Task details:
Write out the data again in full, exactly as it reads.

Stored data entries:
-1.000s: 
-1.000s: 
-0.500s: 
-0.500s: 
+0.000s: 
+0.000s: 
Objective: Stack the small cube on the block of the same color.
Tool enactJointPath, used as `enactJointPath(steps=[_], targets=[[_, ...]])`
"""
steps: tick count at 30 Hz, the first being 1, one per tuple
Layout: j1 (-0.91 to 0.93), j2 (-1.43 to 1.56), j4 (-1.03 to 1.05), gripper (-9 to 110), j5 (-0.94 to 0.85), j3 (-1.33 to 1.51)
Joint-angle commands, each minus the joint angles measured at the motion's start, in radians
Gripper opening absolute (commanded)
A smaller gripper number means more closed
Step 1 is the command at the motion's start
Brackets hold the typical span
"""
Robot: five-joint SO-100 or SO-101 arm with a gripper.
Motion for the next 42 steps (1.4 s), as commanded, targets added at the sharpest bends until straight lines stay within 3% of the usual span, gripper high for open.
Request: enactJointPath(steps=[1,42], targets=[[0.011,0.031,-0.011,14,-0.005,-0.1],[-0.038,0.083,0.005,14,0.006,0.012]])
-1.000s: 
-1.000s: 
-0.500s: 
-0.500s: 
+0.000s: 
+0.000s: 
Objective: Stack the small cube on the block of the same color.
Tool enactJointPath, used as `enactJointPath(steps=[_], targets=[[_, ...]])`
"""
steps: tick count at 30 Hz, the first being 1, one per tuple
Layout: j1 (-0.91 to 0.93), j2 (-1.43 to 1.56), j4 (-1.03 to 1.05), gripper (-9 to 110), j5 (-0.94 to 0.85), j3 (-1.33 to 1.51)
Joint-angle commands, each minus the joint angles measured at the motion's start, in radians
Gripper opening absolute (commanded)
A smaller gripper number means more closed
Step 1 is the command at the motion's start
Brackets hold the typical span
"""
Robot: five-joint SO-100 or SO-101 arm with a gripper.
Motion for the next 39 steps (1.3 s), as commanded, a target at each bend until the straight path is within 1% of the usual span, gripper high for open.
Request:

Answer section:
-1.000s: 
-1.000s: 
-0.500s: 
-0.500s: 
+0.000s: 
+0.000s: 
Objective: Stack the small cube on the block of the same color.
Tool enactJointPath, used as `enactJointPath(steps=[_], targets=[[_, ...]])`
"""
steps: tick count at 30 Hz, the first being 1, one per tuple
Layout: j1 (-0.91 to 0.93), j2 (-1.43 to 1.56), j4 (-1.03 to 1.05), gripper (-9 to 110), j5 (-0.94 to 0.85), j3 (-1.33 to 1.51)
Joint-angle commands, each minus the joint angles measured at the motion's start, in radians
Gripper opening absolute (commanded)
A smaller gripper number means more closed
Step 1 is the command at the motion's start
Brackets hold the typical span
"""
Robot: five-joint SO-100 or SO-101 arm with a gripper.
Motion for the next 42 steps (1.4 s), as commanded, targets added at the sharpest bends until straight lines stay within 3% of the usual span, gripper high for open.
Request: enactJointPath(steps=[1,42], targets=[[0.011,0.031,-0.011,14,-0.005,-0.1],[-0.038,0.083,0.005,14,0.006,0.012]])
-1.000s: 
-1.000s: 
-0.500s: 
-0.500s: 
+0.000s: 
+0.000s: 
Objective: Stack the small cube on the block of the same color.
Tool enactJointPath, used as `enactJointPath(steps=[_], targets=[[_, ...]])`
"""
steps: tick count at 30 Hz, the first being 1, one per tuple
Layout: j1 (-0.91 to 0.93), j2 (-1.43 to 1.56), j4 (-1.03 to 1.05), gripper (-9 to 110), j5 (-0.94 to 0.85), j3 (-1.33 to 1.51)
Joint-angle commands, each minus the joint angles measured at the motion's start, in radians
Gripper opening absolute (commanded)
A smaller gripper number means more closed
Step 1 is the command at the motion's start
Brackets hold the typical span
"""
Robot: five-joint SO-100 or SO-101 arm with a gripper.
Motion for the next 39 steps (1.3 s), as commanded, a target at each bend until the straight path is within 1% of the usual span, gripper high for open.
Request:

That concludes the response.